Older nurses (>30 years) also improved in TEQ scores, although not as much as the younger nurses. These findings may be attributed to older nurses experiencing burnout or compassion fatigue. Compassion fatigue is defined as “as a combination of physical, emotional, and spiritual depletion associated with caring for patients in significant emotional pain and physical distress.”23 (p1) It is noted that compassion fatigue may develop when nurses encounter ongoing stress from dealing with the overwhelming needs of patients and families. In addition to the physiologic manifestations (eg, headache, fatigue, chest pain), compassion fatigue can also manifest with a decreased ability to be empathetic toward patients or families.23
The impact of the PFAs should not be underestimated in designing an intervention to increase empathy. In this study, the PFAs provided a singular perspective regarding how well systems or processes worked along with opportunities to improve in quality, safety, communication, and patient- and family-centered care. Their engagement and willingness to share with transparency regarding what empathy from a nurse means were instrumental in allowing ICU nurses to hear directly from PFAs. Infrequently, ICU nurses receive feedback from the patients or families they care for, so the role of the PFAs was invaluable in sharing of their experiences. Nurses all report lacking confidence communicating with families.24 Including scenarios of how nurses can convey empathy as well as how nurses do not convey empathy from the PFA perspective allowed study participants to observe differences. For example, supportive cognition displayed in the presence during procedure scenario included the nurse portraying understanding of the patient’s need to want his partner present to provide comfort and assurance. Nonsupportive cognition included a lack of understanding patient’s needs by the nurse, portraying the nurse as imposing his/her own needs or insecurity over the PFA’s.
The main limitation of this study was the use of a convenience sample at 1 academic medical center. This limits the generalizability of the findings to other ICUs and other patient groups. Another limitation of this study is the demographics of the PFAs. Most of the PFAs in this study were older and retired. A younger cohort of PFAs may provide a different perspective on their experiences and input.

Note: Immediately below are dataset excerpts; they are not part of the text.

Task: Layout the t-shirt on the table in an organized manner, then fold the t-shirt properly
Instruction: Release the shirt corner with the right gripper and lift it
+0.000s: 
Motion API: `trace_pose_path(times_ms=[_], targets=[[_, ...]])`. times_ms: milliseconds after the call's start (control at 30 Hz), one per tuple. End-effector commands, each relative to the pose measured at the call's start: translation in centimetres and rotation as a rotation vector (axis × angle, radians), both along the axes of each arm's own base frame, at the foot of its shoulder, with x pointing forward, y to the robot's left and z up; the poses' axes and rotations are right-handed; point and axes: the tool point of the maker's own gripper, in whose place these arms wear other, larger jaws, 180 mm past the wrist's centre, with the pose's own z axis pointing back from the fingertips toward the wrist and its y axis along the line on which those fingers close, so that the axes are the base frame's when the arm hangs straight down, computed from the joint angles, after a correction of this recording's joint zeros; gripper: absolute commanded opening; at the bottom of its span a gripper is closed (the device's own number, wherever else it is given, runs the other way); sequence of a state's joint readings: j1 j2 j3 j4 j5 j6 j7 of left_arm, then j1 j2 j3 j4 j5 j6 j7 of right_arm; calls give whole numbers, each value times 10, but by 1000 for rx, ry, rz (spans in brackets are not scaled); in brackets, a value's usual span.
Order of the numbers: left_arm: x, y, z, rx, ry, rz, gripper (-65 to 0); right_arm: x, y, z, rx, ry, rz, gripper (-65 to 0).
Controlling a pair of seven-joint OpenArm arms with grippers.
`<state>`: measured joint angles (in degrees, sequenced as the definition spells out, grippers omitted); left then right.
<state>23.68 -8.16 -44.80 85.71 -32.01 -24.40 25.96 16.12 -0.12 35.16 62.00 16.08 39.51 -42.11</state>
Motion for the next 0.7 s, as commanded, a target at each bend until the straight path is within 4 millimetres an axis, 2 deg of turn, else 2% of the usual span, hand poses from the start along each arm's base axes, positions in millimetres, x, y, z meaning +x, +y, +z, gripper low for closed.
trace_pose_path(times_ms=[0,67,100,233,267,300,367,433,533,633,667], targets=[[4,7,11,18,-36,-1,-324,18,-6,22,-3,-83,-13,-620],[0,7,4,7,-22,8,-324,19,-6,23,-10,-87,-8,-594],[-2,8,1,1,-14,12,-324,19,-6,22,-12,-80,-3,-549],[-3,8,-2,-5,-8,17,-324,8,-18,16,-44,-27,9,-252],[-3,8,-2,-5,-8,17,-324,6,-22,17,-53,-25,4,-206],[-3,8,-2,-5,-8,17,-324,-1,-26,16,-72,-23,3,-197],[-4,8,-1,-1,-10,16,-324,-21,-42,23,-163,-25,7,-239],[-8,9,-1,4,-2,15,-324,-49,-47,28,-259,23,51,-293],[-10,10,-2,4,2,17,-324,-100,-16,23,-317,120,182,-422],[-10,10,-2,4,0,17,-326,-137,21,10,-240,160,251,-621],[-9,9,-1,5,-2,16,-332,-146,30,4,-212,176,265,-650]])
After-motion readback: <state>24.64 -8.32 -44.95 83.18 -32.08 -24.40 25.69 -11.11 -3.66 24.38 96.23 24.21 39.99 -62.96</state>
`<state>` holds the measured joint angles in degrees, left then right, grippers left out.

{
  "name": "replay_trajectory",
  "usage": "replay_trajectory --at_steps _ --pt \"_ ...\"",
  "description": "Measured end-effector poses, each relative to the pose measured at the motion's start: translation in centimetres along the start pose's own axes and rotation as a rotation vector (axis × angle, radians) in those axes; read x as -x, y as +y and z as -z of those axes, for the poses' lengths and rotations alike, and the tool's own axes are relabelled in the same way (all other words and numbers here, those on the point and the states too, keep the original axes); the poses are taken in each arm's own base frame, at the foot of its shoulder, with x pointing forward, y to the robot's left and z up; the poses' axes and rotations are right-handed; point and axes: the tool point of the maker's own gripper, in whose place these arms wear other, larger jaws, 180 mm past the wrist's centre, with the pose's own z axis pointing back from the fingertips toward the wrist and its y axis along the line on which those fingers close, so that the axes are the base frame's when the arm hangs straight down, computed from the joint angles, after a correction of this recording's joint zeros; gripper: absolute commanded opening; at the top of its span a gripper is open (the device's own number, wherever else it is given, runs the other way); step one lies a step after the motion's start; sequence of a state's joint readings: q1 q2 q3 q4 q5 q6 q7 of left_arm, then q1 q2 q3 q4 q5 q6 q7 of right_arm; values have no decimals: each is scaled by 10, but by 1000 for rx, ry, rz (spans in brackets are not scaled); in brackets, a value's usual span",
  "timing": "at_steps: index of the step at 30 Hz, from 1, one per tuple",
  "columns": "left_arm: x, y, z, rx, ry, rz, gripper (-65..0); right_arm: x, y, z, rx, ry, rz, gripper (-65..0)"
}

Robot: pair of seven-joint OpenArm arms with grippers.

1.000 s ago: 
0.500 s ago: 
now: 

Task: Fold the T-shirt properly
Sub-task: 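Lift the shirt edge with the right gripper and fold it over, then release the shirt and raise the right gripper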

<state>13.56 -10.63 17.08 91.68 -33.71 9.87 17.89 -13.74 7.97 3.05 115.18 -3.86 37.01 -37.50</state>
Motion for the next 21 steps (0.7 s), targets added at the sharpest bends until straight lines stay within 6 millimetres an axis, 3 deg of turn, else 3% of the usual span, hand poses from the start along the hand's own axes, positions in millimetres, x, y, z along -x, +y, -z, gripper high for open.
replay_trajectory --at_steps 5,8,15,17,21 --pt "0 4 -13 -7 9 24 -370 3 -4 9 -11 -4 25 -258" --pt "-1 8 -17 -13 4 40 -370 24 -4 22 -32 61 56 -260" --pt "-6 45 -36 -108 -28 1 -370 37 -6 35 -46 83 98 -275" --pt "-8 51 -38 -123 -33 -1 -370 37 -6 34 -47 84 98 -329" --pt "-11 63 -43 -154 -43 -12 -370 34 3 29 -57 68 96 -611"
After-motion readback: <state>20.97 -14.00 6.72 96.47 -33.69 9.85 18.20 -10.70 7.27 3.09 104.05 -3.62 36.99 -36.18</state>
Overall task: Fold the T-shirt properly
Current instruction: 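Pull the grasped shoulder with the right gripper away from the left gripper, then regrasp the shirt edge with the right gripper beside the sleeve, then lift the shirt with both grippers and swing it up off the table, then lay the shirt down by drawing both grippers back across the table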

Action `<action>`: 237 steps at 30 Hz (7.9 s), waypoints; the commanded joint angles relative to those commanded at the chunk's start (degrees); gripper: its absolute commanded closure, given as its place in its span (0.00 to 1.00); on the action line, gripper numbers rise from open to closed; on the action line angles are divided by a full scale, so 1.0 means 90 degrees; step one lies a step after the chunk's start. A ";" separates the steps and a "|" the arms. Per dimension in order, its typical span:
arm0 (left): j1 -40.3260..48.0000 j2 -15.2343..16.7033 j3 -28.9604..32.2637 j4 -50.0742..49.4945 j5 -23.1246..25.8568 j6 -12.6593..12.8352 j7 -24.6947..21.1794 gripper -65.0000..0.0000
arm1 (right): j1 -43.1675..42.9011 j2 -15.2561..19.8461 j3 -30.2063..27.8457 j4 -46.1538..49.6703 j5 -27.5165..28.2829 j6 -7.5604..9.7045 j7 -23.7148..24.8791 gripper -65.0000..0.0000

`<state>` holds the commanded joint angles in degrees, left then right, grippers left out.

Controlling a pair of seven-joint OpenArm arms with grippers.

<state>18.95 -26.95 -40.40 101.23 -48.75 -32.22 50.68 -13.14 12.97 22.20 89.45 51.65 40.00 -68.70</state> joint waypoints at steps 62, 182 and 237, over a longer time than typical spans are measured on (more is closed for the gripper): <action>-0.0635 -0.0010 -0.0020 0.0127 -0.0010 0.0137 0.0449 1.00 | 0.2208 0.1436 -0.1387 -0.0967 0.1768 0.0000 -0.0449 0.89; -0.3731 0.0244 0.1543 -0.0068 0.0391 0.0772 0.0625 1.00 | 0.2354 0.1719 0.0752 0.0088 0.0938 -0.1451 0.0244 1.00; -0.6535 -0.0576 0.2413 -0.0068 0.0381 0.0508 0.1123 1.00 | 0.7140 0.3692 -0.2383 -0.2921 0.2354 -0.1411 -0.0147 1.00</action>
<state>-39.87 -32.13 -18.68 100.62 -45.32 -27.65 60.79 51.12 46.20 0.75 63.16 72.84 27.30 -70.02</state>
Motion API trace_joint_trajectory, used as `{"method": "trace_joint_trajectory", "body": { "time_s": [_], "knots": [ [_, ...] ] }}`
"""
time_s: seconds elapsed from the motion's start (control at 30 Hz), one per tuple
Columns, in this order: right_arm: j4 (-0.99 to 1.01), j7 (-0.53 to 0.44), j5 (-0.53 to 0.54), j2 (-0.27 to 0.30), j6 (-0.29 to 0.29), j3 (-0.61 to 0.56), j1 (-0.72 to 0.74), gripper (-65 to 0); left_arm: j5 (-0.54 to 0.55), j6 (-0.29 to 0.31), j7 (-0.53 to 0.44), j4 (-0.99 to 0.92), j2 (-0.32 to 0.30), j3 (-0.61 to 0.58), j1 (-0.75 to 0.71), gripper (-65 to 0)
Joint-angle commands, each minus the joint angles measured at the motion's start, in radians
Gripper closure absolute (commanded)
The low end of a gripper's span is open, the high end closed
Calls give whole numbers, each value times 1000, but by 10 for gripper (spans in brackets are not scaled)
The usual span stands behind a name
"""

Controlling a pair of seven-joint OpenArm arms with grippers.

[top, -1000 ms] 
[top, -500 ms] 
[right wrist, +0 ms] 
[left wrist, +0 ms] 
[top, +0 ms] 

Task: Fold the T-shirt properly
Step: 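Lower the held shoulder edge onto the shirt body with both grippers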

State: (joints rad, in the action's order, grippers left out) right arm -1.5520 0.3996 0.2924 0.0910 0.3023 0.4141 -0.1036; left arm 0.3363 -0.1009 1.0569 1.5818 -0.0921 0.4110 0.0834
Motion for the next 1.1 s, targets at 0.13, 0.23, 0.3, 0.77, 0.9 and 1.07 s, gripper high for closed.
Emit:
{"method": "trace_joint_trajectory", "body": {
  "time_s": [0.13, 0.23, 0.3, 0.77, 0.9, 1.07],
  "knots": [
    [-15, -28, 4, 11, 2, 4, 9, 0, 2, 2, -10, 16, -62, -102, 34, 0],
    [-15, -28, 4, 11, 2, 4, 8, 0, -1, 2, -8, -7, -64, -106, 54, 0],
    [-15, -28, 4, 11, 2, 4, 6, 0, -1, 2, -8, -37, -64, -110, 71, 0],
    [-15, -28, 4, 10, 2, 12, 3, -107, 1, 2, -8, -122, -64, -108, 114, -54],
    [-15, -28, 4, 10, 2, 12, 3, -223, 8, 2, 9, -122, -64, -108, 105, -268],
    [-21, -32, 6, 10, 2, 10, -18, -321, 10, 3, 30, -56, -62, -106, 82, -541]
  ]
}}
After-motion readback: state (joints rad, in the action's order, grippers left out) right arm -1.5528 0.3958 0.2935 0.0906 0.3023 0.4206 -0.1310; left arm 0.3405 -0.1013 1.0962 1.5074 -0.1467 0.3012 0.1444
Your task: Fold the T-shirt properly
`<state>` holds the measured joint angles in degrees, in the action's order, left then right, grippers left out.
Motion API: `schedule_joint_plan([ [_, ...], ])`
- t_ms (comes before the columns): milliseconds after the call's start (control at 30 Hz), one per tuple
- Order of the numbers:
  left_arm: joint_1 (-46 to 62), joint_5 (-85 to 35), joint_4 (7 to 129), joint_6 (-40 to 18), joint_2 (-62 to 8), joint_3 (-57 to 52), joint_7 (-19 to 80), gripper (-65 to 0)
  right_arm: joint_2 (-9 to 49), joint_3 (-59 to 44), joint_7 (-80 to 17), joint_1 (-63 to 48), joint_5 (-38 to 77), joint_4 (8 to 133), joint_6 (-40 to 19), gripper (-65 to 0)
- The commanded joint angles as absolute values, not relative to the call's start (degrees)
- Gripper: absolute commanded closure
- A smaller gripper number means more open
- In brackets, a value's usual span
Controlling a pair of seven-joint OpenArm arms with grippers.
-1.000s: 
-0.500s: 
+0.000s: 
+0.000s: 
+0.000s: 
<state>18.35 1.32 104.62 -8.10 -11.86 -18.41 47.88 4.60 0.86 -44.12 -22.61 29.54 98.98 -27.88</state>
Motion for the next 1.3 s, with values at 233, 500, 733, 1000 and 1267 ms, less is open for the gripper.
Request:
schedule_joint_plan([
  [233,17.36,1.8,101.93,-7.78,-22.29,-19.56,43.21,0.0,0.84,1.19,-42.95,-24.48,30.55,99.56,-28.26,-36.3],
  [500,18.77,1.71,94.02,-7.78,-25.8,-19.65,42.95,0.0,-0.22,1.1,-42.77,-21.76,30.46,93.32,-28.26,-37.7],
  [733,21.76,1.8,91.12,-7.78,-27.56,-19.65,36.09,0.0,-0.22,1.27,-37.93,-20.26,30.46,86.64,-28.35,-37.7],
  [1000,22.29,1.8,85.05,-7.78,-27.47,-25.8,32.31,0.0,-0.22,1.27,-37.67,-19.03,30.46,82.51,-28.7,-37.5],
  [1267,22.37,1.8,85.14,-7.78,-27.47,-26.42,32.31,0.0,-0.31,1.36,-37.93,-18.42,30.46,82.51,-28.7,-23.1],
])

Ensuring that bedside nurses consistently empathize with the patients and families for whom they care helps creates positive patient experiences. This study demonstrated that a higher level of ICU nurse empathy was achieved as a result of having PFAs collaborate in the design and implementation of an educational program. This study further addressed an identified gap in utilization of PFAs to educate ICU nurses in improving caring attitudes in nursing healthcare delivery. Education programs to improve empathetic care among nurses have been shown to have a positive impact and is further supported by this study. Further research is needed regarding the use of PFAs in education and scenario development for nurses, perhaps collaborating with younger PFAs. Other potential areas for research include exploring the relationship between nurses’ personality traits on levels of empathy as well as the relationship between nurses’ levels of empathy and compassion fatigue, staff retention, or both.